The best happy ending【東リべ/三ツ谷】
第4章 血のハロウィン
顔真っ赤にして、怒鳴るように言った私に林先輩は驚いた表情を浮かべている。
その隣で隆さんは楽しそうに笑っているものだから、やっぱりあの人は意地悪いと思う。
少しだけの憤りを感じながらも、隣の教室に戻ろうとした時であった。
後ろから肩をやんわりと掴まれて耳元で囁かれる。
「ごめな、和泉」
パッと後ろを振り返れば、ニヤついた隆さんの顔。
その顔が腹立たしくて、背中を向けると無視して隣の教室へと入った。
「なんであの人、あんなに意地が悪いわけ……!?」
優しいと思えば意地の悪い。
絶対に人の反応を見て楽しんでいるなと思いながら、特攻服から元の制服へと着替えていく。
その途中の事、学校中に帰りのチャイムが鳴り響き始めた。
部活動の終了のお知らせでもある為か、隣の家庭科室からはぞろぞろと女子生徒が帰っていき始めるのが見えた。

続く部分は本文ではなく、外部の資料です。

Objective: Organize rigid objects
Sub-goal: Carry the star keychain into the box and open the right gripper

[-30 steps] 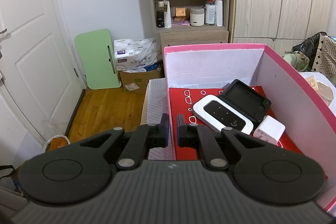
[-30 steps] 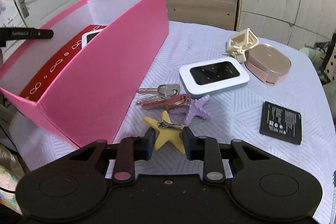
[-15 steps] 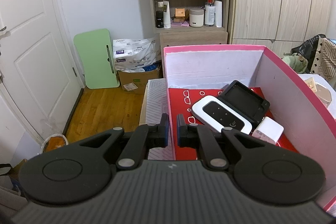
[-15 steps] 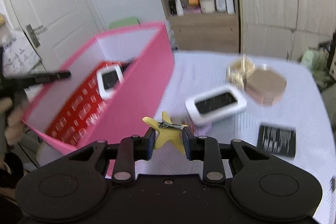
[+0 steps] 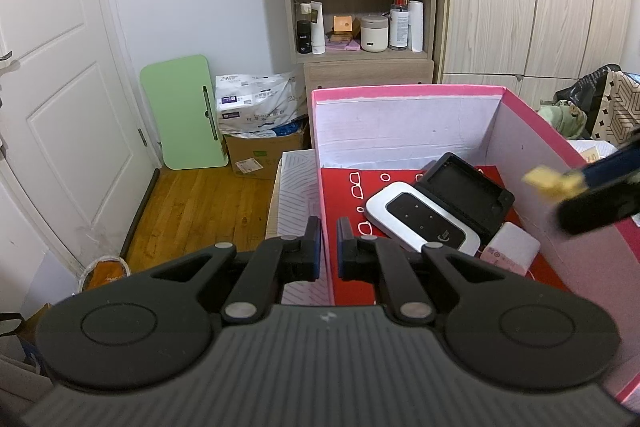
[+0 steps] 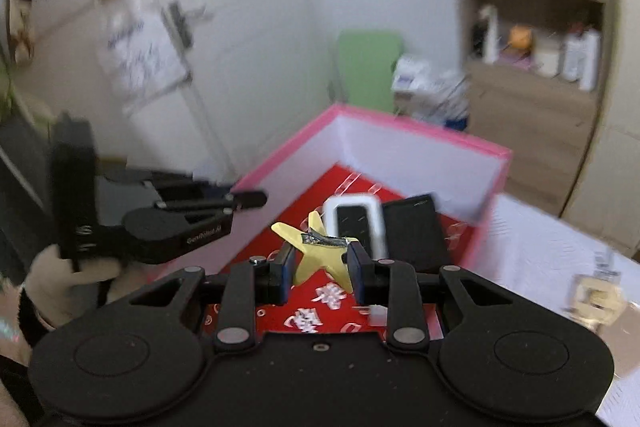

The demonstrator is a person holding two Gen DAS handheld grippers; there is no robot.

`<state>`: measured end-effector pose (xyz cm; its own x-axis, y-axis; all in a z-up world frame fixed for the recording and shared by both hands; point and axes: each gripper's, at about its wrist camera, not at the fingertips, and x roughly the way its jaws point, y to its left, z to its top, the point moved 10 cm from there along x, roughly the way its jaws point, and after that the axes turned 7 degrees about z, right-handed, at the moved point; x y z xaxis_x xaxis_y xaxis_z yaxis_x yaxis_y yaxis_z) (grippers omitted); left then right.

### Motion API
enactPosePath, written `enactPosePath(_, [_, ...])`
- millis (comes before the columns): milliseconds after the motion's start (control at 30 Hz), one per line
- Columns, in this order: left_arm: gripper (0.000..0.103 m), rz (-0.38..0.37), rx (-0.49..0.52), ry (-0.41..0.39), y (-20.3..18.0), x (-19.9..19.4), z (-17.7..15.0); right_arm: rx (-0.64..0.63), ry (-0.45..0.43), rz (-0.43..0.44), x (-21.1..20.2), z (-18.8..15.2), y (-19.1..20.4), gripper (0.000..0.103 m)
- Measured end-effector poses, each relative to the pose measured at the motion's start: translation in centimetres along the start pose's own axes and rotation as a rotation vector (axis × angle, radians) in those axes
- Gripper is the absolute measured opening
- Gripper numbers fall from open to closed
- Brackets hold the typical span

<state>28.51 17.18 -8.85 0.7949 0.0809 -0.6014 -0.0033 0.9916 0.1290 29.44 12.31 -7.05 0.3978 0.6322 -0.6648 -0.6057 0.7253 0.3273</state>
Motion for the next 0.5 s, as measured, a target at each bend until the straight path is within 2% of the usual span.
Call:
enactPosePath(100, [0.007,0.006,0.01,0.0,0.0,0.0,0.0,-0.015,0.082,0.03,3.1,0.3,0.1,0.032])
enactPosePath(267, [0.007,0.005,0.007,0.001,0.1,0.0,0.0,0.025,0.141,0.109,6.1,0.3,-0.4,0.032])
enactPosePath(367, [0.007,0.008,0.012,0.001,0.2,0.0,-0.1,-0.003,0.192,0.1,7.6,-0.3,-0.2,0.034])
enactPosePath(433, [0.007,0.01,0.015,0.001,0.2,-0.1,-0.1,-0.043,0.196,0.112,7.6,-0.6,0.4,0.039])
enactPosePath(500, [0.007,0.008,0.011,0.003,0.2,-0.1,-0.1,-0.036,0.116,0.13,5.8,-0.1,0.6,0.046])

ということは、隆さんも帰るだろうと思いながら制服に腕を通してから外に出た。
「今日は、隆さんの家に行こうかな……」
ここ2日間、隆さんの家に行けていない。
神澤家の古臭い暗黙のルールを変えていたり、親族と話し合いをしたりとしていて、なかなか隆さんの家にお邪魔出来ていなかった。
そのせいか、彼の料理が恋しく感じる。
そう思いながら廊下を歩いていた時、武道が何故か家庭科室の前の廊下で身を潜めるようにしながら中の様子を伺っているのが見えた。
「武道?何してんだ、お前」
「和泉……!?え、いや……その……」
「ん?」
教室の中を覗けば、中には隆さんと1人の女子生徒がいた。
あとの生徒たちは出払っているようでいなくて、2人っきりであるその光景に胸がザワつく。
そして思わず私も身を潜めてしまった。
「あの、三ツ谷部長!私、ずっと部長に伝えたいことがあって!」
「ん?」
この感じ、知っている。
私も体験したことがある……そう思いながら眉を寄せていれば、隣にいる武道がハラハラした顔をしながら、私と教室の方へと視線を彷徨わせていた。
「私、部長の事がずっと前から好きでした!」
やっぱりだ。
告白の現場である。
私も何度か男装をしているせいなのか、告白をされたことがある。
だから、何となく雰囲気が分かってしまった。